═══ PROVIDED DATA

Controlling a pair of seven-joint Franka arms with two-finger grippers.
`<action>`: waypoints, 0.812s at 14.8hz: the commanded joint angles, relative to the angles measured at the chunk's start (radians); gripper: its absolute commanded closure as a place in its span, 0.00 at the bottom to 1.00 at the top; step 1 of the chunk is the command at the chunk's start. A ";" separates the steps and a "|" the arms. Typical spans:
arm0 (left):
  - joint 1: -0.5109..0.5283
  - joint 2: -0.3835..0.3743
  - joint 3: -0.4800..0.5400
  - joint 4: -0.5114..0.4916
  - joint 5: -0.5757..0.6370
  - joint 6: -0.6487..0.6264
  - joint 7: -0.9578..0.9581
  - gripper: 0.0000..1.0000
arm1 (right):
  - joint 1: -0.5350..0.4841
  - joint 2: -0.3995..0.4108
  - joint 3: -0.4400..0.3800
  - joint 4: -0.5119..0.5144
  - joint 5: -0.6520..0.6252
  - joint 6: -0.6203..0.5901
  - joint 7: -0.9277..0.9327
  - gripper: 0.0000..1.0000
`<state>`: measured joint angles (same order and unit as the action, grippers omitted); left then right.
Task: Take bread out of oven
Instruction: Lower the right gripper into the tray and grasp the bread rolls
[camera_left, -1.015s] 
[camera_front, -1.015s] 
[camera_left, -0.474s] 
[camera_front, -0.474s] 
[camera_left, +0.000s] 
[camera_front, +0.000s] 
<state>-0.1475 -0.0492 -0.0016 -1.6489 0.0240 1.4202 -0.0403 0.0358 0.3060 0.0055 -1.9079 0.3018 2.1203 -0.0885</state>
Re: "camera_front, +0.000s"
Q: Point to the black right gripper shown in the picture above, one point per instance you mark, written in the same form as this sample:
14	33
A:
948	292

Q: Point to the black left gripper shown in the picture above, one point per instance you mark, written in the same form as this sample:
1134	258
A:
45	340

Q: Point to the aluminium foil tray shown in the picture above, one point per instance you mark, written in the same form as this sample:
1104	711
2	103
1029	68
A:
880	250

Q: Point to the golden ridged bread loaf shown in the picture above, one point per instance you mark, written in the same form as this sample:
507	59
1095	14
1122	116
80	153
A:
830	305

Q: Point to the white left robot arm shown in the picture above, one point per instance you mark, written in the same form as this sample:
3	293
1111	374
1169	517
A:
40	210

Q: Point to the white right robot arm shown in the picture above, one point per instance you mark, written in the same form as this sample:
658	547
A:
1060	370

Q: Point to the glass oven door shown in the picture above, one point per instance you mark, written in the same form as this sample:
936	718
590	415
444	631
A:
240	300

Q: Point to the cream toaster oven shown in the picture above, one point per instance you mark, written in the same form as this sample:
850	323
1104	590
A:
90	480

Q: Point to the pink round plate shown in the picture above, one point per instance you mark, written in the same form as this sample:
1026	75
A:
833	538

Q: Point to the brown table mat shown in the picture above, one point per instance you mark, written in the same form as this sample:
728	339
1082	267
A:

══════

* [WHAT YOU ARE ASKED TO DO]: Repeat the entries above verbatim.

* [TASK ANSWER]:
Controlling a pair of seven-joint Franka arms with two-finger grippers.
`<action>`: waypoints, 0.812s at 14.8hz: the commanded joint angles, relative to the angles measured at the chunk's start (radians); gripper: its absolute commanded closure as a place in its span, 0.00 at the bottom to 1.00 at the top; step 1 of the chunk is the command at the chunk's start. A ";" separates the steps and a "|" the arms. Typical spans:
arm0 (left):
  - joint 1: -0.5109..0.5283
  - joint 2: -0.3835..0.3743
  - joint 3: -0.4800..0.5400
  - joint 4: -0.5114..0.4916
  - joint 5: -0.5757..0.6370
  - joint 6: -0.6487..0.6264
  - joint 7: -0.9578..0.9581
  - gripper: 0.0000..1.0000
arm1 (right):
  - joint 1: -0.5350..0.4841
  - joint 2: -0.3995..0.4108
  - joint 3: -0.4400..0.3800
  - joint 4: -0.5119..0.5144
  - joint 5: -0.6520..0.6252
  - joint 6: -0.6203..0.5901
  - joint 7: -0.9277..0.9327
  - gripper: 0.0000..1.0000
`<state>`: measured joint angles (same order and unit as the action, grippers omitted); left then right.
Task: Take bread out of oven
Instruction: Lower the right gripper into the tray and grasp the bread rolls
[camera_left, -1.015s] 
[camera_front, -1.015s] 
[camera_left, -0.474s] 
[camera_front, -0.474s] 
[camera_left, +0.000s] 
[camera_front, +0.000s] 
<state>-0.1475 -0.0492 -0.0016 -1.6489 0.0240 1.4202 -0.0403 0.0358 0.3060 0.0055 -1.9079 0.3018 2.1203 -0.0885</state>
Re: "camera_front, +0.000s"
Q: Point to the black right gripper shown in the picture above, one point per instance you mark, written in the same form as this sample:
14	33
A:
948	292

Q: Point to the black left gripper shown in the picture above, one point per instance you mark, written in the same form as this sample:
1134	258
A:
45	340

Q: Point to the aluminium foil tray shown in the picture above, one point per instance you mark, written in the same form as this sample:
1104	711
2	103
1029	68
A:
880	250

Q: Point to the golden ridged bread loaf shown in the picture above, one point per instance you mark, written in the same form as this sample:
507	59
1095	14
1122	116
80	153
A:
830	305

Q: Point to the white left robot arm shown in the picture above, one point per instance you mark, written in the same form as this sample:
3	293
1111	374
1169	517
A:
40	210

Q: Point to the white right robot arm shown in the picture above, one point per instance you mark, written in the same form as this sample:
658	547
A:
1060	370

Q: Point to the glass oven door shown in the picture above, one point per instance you mark, written in the same form as this sample:
936	718
590	415
444	631
A:
240	300

Q: Point to the cream toaster oven shown in the picture above, one point per instance you mark, written in the same form as this sample:
850	323
1104	590
A:
90	480

Q: Point to the pink round plate shown in the picture above, one point per instance you mark, written in the same form as this sample:
1026	75
A:
833	538

Q: Point to the brown table mat shown in the picture above, one point per instance you mark, written in the same form as this sample:
728	339
1082	267
A:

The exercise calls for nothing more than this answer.